Чжу улыбнулся, но для него это не было шуткой. Всё это было не шуткой. У Лян, Комитет по надзору и связям, ЦРУ или любые другие агентства, которым он доставлял неприятности в последние десятилетия, могли начать за ним охоту. С течением лет понятие «другого» становится безликим и широким, его щупальца настолько вездесущи, что могут спрятаться в каждой щели.
«Так чего же ты хочешь от меня, Синь Чжу?»
«Я хотел бы знать, с чем мне предстоит столкнуться в понедельник утром. Подробности. Точные примеры, которые они будут использовать против меня».
Чжан Го кивнул: «Будет готово к воскресенью».
«Что касается женщины, мне нужно знать, есть ли на нее что-нибудь у Министерства общественной безопасности».
На этот раз Чжан Го замялся. Он глубоко затянулся и выдохнул дым, который тут же развеял ветер. «Синь Чжу, два месяца назад вы утверждали, что Министерство общественной безопасности укрывает западного агента, а затем вырвали это из своих разведывательных данных. Когда вас попросили предоставить доказательства, вы передали комитету справки с подробной информацией о Китае, принадлежащей Министерству туризма, – информацию, которую, по вашему утверждению, можно было получить только из внутренних источников. Информацию невозможно было проверить, поскольку ЦРУ закрыло Министерство туризма после вашего нападения, но остановило ли это вас? Нет. Вы потребовали, чтобы комитет заморозил всю административную часть министерства до ареста одного из сотрудников».
«Меня проигнорировали», — отметил Чжу.
«Но не забыты. Ты не управляешь Гоаньбу. Ты даже не возглавляешь основной департамент. Ты всегда был на обочине и постоянно наживал врагов. Подозреваю, что в понедельник утром тебя отправят руководить каким-нибудь волостным коллективом близ Монголии, пока твой офис закроют, чтобы освободить место для начальной школы. От тебя больше проблем, чем пользы».
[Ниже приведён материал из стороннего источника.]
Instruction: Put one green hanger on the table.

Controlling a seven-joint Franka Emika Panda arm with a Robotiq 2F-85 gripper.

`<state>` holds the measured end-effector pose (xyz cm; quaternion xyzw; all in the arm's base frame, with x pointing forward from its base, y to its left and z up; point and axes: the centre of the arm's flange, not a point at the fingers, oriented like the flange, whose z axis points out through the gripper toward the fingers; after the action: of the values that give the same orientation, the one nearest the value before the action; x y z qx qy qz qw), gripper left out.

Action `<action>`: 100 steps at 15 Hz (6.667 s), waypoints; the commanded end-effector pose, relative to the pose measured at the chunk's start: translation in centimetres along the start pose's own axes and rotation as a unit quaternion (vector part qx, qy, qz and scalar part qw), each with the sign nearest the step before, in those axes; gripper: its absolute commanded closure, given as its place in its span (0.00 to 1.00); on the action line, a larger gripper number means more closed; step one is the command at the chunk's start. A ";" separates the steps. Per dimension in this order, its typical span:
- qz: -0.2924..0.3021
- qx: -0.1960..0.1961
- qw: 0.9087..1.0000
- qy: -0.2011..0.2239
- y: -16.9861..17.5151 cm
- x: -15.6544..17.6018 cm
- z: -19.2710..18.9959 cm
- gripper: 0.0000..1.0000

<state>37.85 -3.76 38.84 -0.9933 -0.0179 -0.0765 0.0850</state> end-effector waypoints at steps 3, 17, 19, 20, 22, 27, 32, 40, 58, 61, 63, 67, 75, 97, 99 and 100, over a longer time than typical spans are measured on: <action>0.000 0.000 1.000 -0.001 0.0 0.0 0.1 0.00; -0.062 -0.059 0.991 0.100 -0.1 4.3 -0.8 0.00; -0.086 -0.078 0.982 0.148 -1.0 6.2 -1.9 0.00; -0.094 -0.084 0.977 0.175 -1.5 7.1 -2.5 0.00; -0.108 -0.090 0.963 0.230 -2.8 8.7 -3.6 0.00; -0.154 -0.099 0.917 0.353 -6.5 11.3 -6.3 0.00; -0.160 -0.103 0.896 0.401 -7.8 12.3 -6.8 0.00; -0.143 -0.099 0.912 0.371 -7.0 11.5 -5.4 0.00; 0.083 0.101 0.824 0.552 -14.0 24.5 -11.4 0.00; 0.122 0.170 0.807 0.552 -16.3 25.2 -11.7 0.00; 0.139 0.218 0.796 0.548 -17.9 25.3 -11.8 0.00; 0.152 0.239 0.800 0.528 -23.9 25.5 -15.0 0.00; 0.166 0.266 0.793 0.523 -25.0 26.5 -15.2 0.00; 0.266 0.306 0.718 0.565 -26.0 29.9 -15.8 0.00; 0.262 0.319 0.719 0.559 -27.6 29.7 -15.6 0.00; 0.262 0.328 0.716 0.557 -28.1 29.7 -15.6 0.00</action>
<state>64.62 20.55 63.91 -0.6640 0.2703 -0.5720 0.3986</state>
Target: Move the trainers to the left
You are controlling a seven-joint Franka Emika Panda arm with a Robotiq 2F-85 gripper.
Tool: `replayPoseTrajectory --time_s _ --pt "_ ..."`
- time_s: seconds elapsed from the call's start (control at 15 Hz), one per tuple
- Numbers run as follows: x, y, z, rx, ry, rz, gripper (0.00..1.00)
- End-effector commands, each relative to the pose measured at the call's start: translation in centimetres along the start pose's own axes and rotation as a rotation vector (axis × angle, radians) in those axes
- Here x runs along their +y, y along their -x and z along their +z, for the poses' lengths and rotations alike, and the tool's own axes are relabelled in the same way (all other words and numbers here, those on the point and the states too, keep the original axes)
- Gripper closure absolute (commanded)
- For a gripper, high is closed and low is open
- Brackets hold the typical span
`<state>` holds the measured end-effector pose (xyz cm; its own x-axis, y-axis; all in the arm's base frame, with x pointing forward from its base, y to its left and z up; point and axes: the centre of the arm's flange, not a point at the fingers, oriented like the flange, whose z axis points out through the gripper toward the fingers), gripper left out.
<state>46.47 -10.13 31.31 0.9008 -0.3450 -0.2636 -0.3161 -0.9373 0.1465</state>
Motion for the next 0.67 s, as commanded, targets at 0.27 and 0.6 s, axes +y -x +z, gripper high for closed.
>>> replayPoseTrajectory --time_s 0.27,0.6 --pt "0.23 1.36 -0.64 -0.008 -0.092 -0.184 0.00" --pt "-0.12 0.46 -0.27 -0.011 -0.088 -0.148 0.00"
«Значит ли это, что вы не спросите, есть ли у них что-нибудь на эту женщину?»
Чжан Го посмотрел на него широко раскрытыми глазами, затем бросил сигарету. Он рассмеялся. «Хорошо. Я поговорю с Министерством общественной безопасности. У меня есть человек, который может помочь, только он не должен знать, что это из-за тебя».
"Спасибо."
«И вы понятия не имеете, чем занималась эта Джонс в течение недели, проведенной здесь?»
«У нас есть отель. У нас есть одна ночь в ресторане отеля», — сказал Чжу, что не обязательно было ложью, а лишь вводящим в заблуждение упущением. «Нам нужна помощь».
«Вам нужно подготовить защиту к утру понедельника».
«Мне нужно выпить. Пойдём?»
Чжан Го подошёл и положил руку на редеющую голову Чжу. «Ты — уродливый, жирный ублюдок. Сун Хуэй, должно быть, слепой».